He rolls the partition up just in time for Jim to moan and reach out, fingers digging into his thigh.

Bruce reaches for the unobtrusive black kit Alfred still places in all the cars.

“I can sedate you,” he says. Feels the words tear themselves out of his throat.

“No,” Gordon says.

Bruce takes one touch, just one. Drops his right hand down on Gordon’s and the contact alone is perfect and wonderful and he wants, dear God, he wants now.

He could vanish into it.

The thought cools him down like an ice bath. At this point, nothing’s going to stop his need, but he doesn’t need to stop it; just control himself. He reaches one-handed for the kit again.

“Commissioner,” he says firmly, “I’m not taking advantage of you in the back of a car. Especially not if you’ve been given a dose of fertility stimulants.”

Gordon’s eyes are dark behind his glasses by this stage. His mouth is wet and red and his lips are slightly parted and even that ridiculous moustache somehow makes him look beautiful and vulnerable all at the same time.
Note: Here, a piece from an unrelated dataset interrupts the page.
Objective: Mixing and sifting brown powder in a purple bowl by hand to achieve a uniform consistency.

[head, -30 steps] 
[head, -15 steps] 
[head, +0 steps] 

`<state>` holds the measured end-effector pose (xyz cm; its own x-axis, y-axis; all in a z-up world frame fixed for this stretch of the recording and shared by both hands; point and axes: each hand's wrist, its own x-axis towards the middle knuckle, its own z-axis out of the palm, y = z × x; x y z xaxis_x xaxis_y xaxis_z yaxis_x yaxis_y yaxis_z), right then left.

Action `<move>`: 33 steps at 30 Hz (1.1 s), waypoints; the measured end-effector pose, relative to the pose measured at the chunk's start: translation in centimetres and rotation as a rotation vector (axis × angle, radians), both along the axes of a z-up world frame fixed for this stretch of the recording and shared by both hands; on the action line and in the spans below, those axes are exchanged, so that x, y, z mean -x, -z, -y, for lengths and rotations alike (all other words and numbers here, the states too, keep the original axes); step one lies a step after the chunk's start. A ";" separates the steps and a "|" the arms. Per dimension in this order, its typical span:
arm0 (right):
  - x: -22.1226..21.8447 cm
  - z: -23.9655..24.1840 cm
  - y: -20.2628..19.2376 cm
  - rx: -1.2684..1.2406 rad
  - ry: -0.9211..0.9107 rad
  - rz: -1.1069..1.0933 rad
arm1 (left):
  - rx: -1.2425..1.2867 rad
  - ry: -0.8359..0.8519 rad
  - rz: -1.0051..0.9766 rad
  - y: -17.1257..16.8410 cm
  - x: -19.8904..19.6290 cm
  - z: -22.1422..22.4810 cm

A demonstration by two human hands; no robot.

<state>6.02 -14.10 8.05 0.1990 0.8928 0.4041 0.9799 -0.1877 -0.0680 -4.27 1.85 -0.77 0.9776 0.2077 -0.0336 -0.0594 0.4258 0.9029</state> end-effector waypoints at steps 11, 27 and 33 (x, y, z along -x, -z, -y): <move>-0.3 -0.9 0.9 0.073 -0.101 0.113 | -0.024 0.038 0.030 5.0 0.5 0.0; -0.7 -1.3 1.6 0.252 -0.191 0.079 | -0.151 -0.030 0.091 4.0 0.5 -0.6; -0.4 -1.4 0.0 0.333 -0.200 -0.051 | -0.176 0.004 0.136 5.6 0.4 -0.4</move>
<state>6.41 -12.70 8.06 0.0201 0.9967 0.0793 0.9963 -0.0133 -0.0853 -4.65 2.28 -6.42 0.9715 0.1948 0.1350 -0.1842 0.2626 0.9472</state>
“You don’t want this,” Bruce assures him. For himself, for Gordon; doesn’t remember.

It doesn’t matter. What matters is that the sedative is now within reach.

“I could beg you,” Gordon says suddenly, quietly, “I could drop to my knees right here and blow you. I could do that. You’d like that.”

He can feel the throb at the base of his dick, at just the spot where the knot would form. Could form. Could form inside a warm body, for the first time in years.

First time, he realises with a start, since before he ran away the very first time. He’d wanted it to happen with Rachel but it hadn’t.

Selina had never been a compatible mate. An alpha herself, though she’d bowed to his dominance. They’d played around like puppies when they were in a good mood. They’d mauled each other like animals when they weren’t. It had been fun and liberating and they’d had the chance to make it something real.

It wasn’t unheard of. It wasn’t anyone’s business but their own.

Like it wouldn’t be anyone’s business if he took Gordon right here, right now. Bred him in the back of a goddamn limousine and knotted him right here.

“Wait,” he frowns, “Your scent. Something’s wrong. Can’t be that strong.”

“What?” Gordon asks, licking his lips.

Bruce flips the kit closed again. “We need to get you to a hospital. Gotham General...”

“No,” Gordon says immediately, eyes widening, “If you won’t help me, then take me home. Leave me there. But I can’t be seen in public like this.”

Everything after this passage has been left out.